Calling it looks like:
terminal.Write("foo");
terminal[new Point(3, 4)].Write("foo");
terminal[1, 2][Color.Red].Write("foo");
terminal[Color.Brown].Write("foo");
terminal[Color.Green, Color.Blue].Draw();
This is all well and good for defining it, but is it possible to actually implement this thing?

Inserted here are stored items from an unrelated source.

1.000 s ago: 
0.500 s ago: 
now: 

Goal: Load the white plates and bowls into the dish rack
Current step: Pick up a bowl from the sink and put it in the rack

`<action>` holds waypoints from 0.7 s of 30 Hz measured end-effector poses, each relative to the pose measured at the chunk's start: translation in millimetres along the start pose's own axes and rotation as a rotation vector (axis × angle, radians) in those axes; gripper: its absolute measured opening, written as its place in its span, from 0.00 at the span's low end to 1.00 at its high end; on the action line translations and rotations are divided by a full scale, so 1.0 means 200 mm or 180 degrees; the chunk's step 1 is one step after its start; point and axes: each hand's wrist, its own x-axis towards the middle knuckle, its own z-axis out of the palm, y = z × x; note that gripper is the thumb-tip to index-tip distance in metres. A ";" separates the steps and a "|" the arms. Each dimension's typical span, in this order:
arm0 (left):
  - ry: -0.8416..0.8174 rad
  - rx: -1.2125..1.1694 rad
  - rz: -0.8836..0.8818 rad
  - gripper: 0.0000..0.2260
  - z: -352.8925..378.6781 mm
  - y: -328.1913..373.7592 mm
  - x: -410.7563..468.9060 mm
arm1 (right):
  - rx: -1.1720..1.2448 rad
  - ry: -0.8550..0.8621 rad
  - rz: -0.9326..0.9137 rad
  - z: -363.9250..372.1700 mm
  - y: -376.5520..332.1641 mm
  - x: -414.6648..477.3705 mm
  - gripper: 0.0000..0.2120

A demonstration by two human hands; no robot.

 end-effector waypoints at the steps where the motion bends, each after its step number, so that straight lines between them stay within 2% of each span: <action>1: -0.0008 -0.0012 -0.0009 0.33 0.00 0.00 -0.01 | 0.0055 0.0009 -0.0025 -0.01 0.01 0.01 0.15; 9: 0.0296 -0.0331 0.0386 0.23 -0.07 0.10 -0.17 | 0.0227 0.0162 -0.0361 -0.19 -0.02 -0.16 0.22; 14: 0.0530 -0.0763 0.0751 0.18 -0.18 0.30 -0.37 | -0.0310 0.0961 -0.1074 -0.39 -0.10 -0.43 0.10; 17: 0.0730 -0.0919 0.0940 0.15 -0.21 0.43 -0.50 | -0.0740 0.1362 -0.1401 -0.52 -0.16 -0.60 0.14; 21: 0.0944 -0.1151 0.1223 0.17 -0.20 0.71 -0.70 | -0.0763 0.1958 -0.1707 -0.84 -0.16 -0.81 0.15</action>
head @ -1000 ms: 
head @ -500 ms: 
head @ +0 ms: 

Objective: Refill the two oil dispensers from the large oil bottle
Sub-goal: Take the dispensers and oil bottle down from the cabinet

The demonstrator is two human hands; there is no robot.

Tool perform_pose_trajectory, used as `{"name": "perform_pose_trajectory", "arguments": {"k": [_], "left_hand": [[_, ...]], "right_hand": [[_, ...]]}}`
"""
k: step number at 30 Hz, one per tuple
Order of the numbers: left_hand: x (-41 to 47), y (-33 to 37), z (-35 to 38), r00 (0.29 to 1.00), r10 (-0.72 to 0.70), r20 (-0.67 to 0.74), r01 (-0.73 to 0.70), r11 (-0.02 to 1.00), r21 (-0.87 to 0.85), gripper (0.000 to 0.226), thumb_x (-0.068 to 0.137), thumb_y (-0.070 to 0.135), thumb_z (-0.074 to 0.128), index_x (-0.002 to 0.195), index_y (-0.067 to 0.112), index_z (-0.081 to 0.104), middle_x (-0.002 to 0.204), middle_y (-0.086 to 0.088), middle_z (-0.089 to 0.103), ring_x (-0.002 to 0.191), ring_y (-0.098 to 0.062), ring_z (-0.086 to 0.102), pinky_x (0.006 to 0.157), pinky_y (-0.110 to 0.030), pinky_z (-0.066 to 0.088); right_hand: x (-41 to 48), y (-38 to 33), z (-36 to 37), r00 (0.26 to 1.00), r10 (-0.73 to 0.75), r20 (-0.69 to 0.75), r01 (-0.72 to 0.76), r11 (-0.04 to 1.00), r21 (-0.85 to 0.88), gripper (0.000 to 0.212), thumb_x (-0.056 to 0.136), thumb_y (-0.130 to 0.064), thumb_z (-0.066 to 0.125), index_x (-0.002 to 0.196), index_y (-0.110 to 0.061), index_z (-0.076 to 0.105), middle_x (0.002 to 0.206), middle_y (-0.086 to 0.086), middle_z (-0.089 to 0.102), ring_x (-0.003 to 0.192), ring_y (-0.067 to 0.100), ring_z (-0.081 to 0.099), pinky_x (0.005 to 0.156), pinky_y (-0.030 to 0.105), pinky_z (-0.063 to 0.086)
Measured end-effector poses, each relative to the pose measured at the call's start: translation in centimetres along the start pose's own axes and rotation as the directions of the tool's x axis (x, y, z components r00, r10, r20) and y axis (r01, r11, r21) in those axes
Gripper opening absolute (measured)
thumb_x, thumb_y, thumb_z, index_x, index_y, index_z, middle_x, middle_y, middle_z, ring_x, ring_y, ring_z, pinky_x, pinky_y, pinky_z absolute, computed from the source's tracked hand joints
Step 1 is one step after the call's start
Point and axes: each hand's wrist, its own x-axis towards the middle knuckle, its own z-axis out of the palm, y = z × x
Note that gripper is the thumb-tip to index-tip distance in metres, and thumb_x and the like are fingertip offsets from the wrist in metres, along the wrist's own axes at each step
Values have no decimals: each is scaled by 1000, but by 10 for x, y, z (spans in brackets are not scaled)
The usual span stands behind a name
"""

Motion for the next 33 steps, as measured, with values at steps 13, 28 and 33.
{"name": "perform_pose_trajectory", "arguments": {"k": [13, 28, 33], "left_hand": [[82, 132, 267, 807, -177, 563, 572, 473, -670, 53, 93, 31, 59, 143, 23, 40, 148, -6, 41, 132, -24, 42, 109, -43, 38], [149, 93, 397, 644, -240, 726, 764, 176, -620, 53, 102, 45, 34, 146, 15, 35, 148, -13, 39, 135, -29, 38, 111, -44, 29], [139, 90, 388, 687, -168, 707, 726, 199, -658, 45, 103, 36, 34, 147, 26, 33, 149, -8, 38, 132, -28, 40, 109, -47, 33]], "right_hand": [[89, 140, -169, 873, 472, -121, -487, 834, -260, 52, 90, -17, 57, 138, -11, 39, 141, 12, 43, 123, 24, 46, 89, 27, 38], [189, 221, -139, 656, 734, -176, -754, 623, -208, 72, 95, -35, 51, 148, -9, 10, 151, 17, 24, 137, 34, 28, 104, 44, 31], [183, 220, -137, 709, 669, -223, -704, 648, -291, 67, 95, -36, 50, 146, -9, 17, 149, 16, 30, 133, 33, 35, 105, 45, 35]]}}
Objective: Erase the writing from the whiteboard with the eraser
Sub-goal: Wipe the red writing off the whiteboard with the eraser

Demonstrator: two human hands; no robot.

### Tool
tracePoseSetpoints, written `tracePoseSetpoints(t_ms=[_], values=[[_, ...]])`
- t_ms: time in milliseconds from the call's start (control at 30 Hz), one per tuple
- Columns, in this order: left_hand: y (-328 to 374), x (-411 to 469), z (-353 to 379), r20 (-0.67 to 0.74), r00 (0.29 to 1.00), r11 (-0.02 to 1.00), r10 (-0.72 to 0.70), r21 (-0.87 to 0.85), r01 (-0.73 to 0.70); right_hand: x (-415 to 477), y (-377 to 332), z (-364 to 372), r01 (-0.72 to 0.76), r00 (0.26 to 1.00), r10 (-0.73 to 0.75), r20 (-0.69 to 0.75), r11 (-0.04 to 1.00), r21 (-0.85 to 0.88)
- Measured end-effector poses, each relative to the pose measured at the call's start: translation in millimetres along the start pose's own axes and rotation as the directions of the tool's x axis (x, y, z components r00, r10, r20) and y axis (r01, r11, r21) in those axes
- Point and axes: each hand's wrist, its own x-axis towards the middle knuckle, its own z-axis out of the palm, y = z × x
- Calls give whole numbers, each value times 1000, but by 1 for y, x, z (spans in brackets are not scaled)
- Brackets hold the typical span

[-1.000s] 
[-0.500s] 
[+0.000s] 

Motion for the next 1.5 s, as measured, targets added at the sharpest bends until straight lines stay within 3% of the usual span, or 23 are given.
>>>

We can do that too. The idea is that the Terminal class really contains two kinds of state: the core “set of characters on screen” state and the ephemeral state that can be overridden by these indexers—current color and position. We let a Terminal create a shallow clone of itself that shares the core state, but has a copy of the ephemeral state that can be changed. All of the indexers create new Terminals that write to the same core terminal data but keep their own copy of the position and color. Like so:
public class TerminalData
{
// Terminal core state:
public char[] Characters;
public Color[] ForeColors;
public Color[] BackColors;
}
public class Terminal : ITerminal
{
public Terminal() { mData = new TerminalData(); }
#region ITerminalPosColor Members
public ITerminalColor this[Point pos]
{
get { return new Terminal(mData, pos, mFore, mBack); }
}
public ITerminalColor this[int x, int y]
{
get { return new Terminal(mData,
new Point(x, y), mFore, mBack); }
}
#endregion
#region ITerminalColor Members
public ITerminalMethods this[Color fore]
{
get { return new Terminal(mData, mPos, fore, mBack); }
}
public ITerminalMethods this[Color fore, Color back]
{
get { return new Terminal(mData, mPos, fore, back); }
}
#endregion
#region ITerminalMethods Members
public void Write(string text) { ... }
public void Fill() { ... }
public void Draw() { ... }
#endregion
private Terminal(TerminalData data, Point pos,
Color fore, Color back)
{
mData = data;
mPos = pos;
mFore = fore;
mBack = back;
}
private TerminalData mData;
// Ephemeral state:
private Point mPos;
private Color mFore;
private Color mBack;
}
Is it worth doing?
So this is how my little terminal library works, and I’ve grown
pretty fond of it. However, this is a personal project, so my willingness to
deal with very idiomatically strange code is pretty high. (Ask me about
NotNull<T>
sometime.)
In a production environment, this might be too strange looking for some teams. But maybe if it gets popularized enough what was once strange will become familiar.